Employee Spotlight: What's it Like to Work With Medical-School Cadavers?
Theresa Connors gets varying reactions when she tells people where she works.
“Some people think it’s cool,” Connors said. “Other people think it’s kind of ghoulish.”
But Connors treats her job with reverence. At the College of Medicine, she is an instructor and lab manager for gross anatomy — meaning she spends much of her time in a lab with cadavers. She also manages the College of Medicine’s Spinal Cord Research Center in the Department of Neurobiology and Anatomy.
She came to work at the Medical College of Pennsylvania 35 years ago, and she has stayed as her employer has changed names at least three times. She’s been working in gross anatomy for around 20 years. She also runs a program that brings high-school students into the lab to visit and work alongside the medical students.
To her, working with cadavers isn’t odd or scary. She’s simply helping to carry out the wishes of all sorts of people who decided to donate their bodies following their deaths to help train tomorrow’s doctors.
“The cadavers almost look like mannequins or wax models, but I tell the students that this was someone’s mother or father or grandparent,” Connors said.
Connors coordinates the delivery of the College of Medicine’s cadavers with the state agency that handles their delivery. She then becomes familiar with them as each one is assigned to a group of four or five medical students for the duration of their first year.
She helps the students get over any jitters they might have. That’s important, she said, because the cadavers are more than just an anatomy lesson for medical students; in a way, they’re the students’ first patients.
“These are 20-something-year-olds who haven’t really thought about death or dying, and that’s a tough experience for them,” Connors said.
As part of a research project, students from the College of Medicine polled medical students from around the country and found that nearly all of them assign names to their cadavers.

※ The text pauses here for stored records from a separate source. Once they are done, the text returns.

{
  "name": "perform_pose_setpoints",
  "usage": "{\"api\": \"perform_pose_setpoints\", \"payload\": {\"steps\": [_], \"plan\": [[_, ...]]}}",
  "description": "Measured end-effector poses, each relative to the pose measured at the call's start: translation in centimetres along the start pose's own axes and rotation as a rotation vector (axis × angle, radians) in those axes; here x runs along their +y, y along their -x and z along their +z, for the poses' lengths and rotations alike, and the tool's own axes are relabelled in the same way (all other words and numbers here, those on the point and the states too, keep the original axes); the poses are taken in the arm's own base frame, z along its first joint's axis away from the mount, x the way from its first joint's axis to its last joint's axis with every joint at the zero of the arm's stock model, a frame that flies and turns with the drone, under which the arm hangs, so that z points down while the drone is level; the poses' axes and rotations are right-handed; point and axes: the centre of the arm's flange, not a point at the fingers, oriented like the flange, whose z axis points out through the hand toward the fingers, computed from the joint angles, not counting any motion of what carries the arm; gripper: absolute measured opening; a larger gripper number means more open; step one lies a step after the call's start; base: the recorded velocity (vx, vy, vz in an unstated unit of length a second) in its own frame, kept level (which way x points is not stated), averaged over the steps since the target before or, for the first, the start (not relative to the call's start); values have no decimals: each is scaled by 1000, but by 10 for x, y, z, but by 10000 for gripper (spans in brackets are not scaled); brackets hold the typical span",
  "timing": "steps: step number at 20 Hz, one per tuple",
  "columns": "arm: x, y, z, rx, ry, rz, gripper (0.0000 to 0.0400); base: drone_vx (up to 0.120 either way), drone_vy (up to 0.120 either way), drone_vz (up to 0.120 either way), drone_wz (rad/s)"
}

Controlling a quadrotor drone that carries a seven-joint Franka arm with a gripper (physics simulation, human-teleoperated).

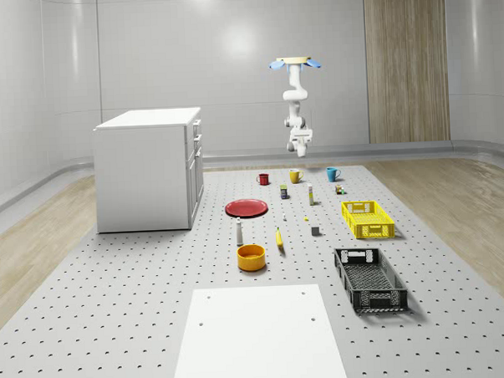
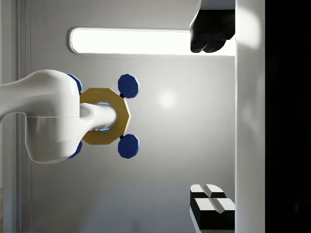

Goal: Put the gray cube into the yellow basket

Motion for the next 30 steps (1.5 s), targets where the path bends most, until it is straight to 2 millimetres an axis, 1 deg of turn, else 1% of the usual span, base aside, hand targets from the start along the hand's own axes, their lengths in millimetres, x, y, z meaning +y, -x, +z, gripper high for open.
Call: {"api": "perform_pose_setpoints", "payload": {"steps": [13,20,26,30], "plan": [[-1,2,0,25,11,0,400,120,0,0,0],[-5,7,0,74,53,-1,400,120,0,0,0],[-16,19,3,192,164,-3,400,120,0,0,0],[-32,35,12,363,332,-6,400,120,0,0,0]]}}
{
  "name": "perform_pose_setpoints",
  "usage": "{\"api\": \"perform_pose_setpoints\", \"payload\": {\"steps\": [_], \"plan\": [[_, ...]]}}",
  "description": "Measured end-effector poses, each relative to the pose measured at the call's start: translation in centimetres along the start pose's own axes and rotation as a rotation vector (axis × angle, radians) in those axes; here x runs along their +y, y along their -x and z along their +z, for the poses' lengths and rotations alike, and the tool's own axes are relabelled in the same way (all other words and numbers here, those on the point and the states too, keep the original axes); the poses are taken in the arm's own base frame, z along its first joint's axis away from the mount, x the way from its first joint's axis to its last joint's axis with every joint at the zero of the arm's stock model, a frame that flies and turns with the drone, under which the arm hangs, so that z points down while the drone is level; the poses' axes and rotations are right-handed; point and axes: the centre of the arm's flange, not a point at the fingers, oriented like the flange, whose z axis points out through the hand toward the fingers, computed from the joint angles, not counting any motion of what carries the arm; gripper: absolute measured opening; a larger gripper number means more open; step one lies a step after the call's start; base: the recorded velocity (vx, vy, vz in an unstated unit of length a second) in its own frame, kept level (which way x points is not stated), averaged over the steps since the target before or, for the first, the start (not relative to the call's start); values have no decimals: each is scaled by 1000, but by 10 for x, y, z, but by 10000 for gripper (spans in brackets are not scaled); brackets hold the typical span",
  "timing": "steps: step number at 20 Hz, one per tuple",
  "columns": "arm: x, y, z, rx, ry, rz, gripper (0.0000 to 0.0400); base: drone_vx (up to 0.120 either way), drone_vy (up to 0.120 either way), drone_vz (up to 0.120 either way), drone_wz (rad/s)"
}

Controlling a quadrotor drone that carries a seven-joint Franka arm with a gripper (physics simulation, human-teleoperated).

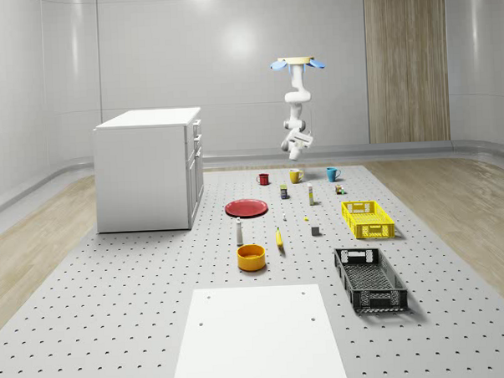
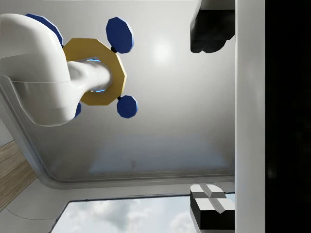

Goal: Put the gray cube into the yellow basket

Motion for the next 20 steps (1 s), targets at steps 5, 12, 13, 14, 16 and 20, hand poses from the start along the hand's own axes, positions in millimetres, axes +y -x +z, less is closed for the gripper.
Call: {"api": "perform_pose_setpoints", "payload": {"steps": [5,12,13,14,16,20], "plan": [[-38,39,17,407,405,-12,400,120,0,0,0],[-67,71,116,1218,1221,-36,400,120,0,0,0],[-65,69,129,1313,1316,-38,400,120,0,0,0],[-62,66,140,1397,1401,-41,400,120,0,0,0],[-55,60,156,1533,1537,-47,400,120,0,0,0],[-44,50,174,1704,1707,-57,400,120,0,0,0]]}}
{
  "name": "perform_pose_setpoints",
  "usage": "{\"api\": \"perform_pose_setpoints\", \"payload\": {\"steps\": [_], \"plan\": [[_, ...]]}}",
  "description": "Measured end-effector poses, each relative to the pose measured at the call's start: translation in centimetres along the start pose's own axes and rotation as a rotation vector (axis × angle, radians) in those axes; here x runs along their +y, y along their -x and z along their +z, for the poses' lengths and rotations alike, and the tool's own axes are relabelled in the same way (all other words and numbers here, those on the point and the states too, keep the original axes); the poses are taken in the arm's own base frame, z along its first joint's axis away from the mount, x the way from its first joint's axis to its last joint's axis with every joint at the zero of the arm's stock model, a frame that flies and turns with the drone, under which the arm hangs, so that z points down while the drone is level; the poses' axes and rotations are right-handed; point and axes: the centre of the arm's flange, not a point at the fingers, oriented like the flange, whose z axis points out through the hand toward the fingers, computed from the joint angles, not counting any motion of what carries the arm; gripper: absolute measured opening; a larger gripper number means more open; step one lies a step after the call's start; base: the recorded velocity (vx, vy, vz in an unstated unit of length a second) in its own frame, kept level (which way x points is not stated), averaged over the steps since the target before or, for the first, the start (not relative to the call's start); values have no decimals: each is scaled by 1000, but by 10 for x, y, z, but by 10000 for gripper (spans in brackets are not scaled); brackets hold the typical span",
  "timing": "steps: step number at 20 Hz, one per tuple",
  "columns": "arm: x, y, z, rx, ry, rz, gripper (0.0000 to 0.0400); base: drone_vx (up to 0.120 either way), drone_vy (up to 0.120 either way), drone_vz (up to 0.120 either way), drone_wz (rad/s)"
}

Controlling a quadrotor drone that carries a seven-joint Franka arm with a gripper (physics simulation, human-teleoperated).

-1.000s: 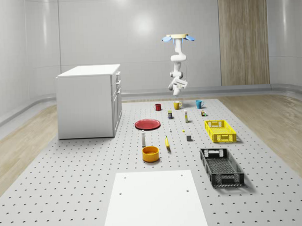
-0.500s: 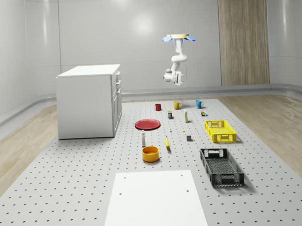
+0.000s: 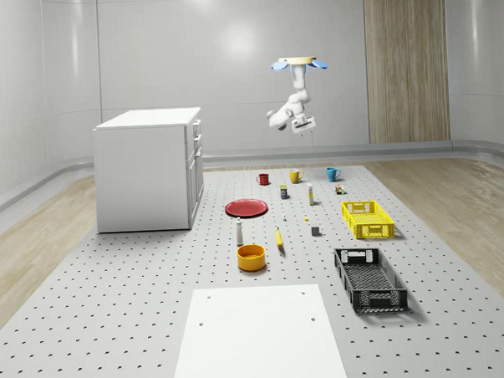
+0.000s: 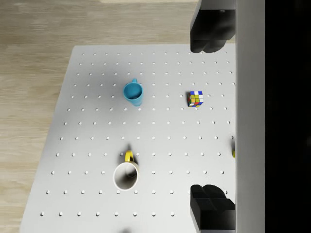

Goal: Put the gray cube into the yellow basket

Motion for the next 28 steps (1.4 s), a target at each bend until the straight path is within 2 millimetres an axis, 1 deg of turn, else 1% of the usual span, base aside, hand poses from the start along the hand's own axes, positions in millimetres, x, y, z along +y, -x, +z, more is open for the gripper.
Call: {"api": "perform_pose_setpoints", "payload": {"steps": [4,9,28], "plan": [[-8,8,0,87,83,-3,400,120,0,0,0],[-13,13,1,136,129,-4,400,120,0,0,0],[-16,16,2,169,159,-5,400,120,0,0,0]]}}
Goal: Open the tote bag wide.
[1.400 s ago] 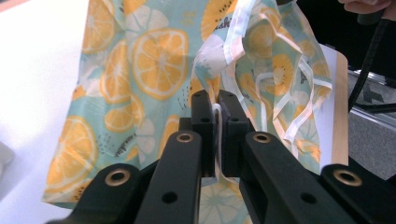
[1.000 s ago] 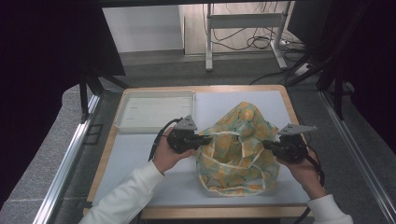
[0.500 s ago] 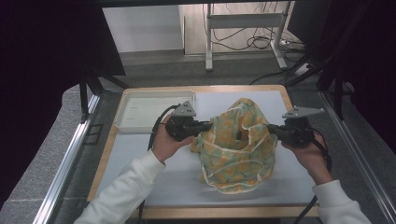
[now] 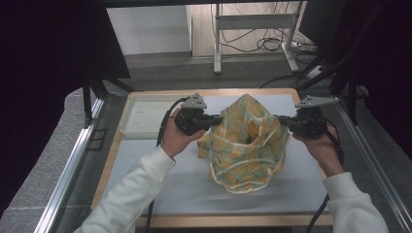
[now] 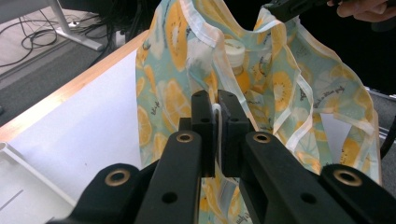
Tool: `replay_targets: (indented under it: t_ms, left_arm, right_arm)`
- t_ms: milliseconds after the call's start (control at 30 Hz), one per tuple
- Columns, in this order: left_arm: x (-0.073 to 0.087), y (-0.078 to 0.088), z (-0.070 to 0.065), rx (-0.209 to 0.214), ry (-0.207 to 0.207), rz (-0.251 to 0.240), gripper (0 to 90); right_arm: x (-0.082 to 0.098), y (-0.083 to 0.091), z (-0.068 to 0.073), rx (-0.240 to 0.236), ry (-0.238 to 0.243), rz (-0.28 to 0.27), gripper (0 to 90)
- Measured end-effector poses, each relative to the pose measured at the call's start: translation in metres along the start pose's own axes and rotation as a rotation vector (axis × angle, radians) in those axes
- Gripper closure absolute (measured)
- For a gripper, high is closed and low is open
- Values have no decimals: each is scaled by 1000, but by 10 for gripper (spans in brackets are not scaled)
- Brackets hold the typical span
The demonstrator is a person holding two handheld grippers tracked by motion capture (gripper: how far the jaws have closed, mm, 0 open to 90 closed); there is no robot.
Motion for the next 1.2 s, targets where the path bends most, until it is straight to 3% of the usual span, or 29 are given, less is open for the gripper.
replay_targets:
  t_ms: [367,600,900,933,1200]
  left_arm:
    - [-6,8,18,-27,42,-22,873]
    - [-10,12,30,-50,75,-37,873]
    - [-4,5,46,-92,121,-18,874]
    - [-2,1,49,-94,134,-9,873]
    - [13,-17,53,-109,142,47,872]
  right_arm:
    - [-22,12,-14,23,-24,-56,889]
    - [-40,5,-28,49,-60,-75,889]
    - [-49,-25,-48,71,-130,-42,889]
    - [-48,-37,-53,72,-148,-22,890]
    - [-29,-77,-65,53,-193,46,889]
Point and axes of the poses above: each handheld gripper's, and its own axes: y roughly backward along the jaws, x roughly out of its underside, z roughly to its left, the point moved 1 cm from there along -y, roughly forward along the jaws, and after that the axes turned 15 degrees about z, right-handed, at the moved point
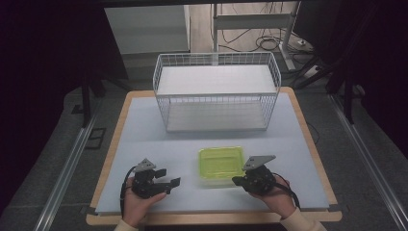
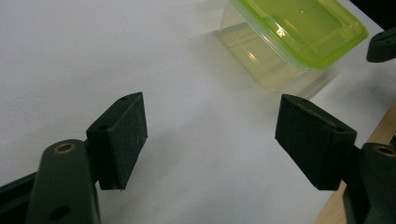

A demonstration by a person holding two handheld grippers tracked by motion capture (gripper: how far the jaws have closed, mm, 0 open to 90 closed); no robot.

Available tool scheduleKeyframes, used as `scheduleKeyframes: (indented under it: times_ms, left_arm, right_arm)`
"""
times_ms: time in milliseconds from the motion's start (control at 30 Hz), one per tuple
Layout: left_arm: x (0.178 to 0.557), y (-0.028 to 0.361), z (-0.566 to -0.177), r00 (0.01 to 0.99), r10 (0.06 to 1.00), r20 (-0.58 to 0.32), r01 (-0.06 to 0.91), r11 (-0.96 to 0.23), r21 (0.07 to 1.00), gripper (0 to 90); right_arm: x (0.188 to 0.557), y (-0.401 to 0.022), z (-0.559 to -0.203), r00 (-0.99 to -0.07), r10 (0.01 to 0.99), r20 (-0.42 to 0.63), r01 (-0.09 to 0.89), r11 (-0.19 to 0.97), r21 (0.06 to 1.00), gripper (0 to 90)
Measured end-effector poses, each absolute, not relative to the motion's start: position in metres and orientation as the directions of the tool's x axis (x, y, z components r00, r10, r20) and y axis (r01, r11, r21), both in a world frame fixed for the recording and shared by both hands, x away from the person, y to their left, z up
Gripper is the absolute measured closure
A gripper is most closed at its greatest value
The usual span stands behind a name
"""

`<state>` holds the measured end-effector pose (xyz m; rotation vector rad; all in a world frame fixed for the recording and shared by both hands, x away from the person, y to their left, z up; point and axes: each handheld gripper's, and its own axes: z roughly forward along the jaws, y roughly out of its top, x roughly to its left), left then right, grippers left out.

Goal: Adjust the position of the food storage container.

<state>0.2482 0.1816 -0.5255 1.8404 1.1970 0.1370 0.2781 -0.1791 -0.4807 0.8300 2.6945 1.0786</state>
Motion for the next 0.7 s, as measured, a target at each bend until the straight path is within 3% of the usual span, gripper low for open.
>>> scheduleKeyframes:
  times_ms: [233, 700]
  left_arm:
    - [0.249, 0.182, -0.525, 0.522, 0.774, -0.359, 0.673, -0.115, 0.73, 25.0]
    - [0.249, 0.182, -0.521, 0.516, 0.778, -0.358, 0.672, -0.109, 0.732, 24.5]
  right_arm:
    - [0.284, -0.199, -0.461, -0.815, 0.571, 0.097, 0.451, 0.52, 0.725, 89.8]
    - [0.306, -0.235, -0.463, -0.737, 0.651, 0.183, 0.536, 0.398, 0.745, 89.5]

Each student and donor brings a different life experience and background to the lab, and the naming process often reflects this, she said.
“I learn something from each person,” Connors said.
At the end of every school year, the gross anatomy students meet the families of the people who donated their bodies and pay tribute to the donors with songs and other performances.
Even beyond her job experience, Connors has a special appreciation for those donors: Her father, who died five years ago, was one. He made the decision before he even knew that his daughter worked with medical cadavers, because he liked the idea of helping to educate future physicians.
That’s a good story she can tell her students to show them the significance of the gift donors have given. And she can appreciate the importance of the work she does in the anatomy lab, as well as her work in the research lab aiming to better understand spinal injury.
“The gift that the donors and their families give is well-used,” Connors said.